WHAT NEEDS TO BE DONE:
Whenever a line in the data holds the string "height", pull that line out.

SUPPLIED DATA:
============
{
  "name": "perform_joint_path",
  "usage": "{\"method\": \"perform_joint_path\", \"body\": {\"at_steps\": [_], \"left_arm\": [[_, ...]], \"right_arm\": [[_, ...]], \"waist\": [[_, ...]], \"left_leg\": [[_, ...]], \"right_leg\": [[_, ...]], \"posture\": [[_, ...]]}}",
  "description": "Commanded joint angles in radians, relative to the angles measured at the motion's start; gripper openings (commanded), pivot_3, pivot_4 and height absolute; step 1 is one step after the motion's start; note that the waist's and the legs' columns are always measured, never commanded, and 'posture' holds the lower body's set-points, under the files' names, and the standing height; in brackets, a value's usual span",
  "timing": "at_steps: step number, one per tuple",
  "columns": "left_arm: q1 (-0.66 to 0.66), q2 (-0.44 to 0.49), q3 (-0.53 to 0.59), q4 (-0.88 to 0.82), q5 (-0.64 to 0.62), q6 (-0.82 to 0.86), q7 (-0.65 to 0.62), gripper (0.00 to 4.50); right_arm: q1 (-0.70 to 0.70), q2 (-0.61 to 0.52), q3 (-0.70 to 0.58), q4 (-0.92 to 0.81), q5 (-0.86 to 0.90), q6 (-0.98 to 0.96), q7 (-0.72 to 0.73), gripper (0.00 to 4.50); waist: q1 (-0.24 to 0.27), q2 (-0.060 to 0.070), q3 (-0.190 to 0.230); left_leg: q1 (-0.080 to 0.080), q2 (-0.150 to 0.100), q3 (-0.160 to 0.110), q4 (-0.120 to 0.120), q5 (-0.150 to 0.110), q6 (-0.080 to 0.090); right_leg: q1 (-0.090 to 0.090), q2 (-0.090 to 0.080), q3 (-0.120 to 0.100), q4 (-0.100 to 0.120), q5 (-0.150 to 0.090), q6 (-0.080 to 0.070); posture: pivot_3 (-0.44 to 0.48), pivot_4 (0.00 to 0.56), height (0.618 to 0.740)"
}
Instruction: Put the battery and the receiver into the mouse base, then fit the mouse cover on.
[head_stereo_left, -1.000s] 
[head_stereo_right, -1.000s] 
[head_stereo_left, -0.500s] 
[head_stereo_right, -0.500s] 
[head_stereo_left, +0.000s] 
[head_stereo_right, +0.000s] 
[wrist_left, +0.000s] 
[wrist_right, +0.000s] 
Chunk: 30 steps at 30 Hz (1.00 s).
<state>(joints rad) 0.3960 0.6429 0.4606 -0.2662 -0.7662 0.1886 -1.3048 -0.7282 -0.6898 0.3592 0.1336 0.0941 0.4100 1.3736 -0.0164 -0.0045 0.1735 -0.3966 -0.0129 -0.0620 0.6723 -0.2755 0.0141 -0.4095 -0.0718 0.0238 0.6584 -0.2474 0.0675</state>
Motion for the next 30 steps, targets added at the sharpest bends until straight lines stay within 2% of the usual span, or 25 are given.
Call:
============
ANSWER TO THE PROBLEM:
  "description": "Commanded joint angles in radians, relative to the angles measured at the motion's start; gripper openings (commanded), pivot_3, pivot_4 and height absolute; step 1 is one step after the motion's start; note that the waist's and the legs' columns are always measured, never commanded, and 'posture' holds the lower body's set-points, under the files' names, and the standing height; in brackets, a value's usual span",
  "columns": "left_arm: q1 (-0.66 to 0.66), q2 (-0.44 to 0.49), q3 (-0.53 to 0.59), q4 (-0.88 to 0.82), q5 (-0.64 to 0.62), q6 (-0.82 to 0.86), q7 (-0.65 to 0.62), gripper (0.00 to 4.50); right_arm: q1 (-0.70 to 0.70), q2 (-0.61 to 0.52), q3 (-0.70 to 0.58), q4 (-0.92 to 0.81), q5 (-0.86 to 0.90), q6 (-0.98 to 0.96), q7 (-0.72 to 0.73), gripper (0.00 to 4.50); waist: q1 (-0.24 to 0.27), q2 (-0.060 to 0.070), q3 (-0.190 to 0.230); left_leg: q1 (-0.080 to 0.080), q2 (-0.150 to 0.100), q3 (-0.160 to 0.110), q4 (-0.120 to 0.120), q5 (-0.150 to 0.110), q6 (-0.080 to 0.090); right_leg: q1 (-0.090 to 0.090), q2 (-0.090 to 0.080), q3 (-0.120 to 0.100), q4 (-0.100 to 0.120), q5 (-0.150 to 0.090), q6 (-0.080 to 0.070); posture: pivot_3 (-0.44 to 0.48), pivot_4 (0.00 to 0.56), height (0.618 to 0.740)"

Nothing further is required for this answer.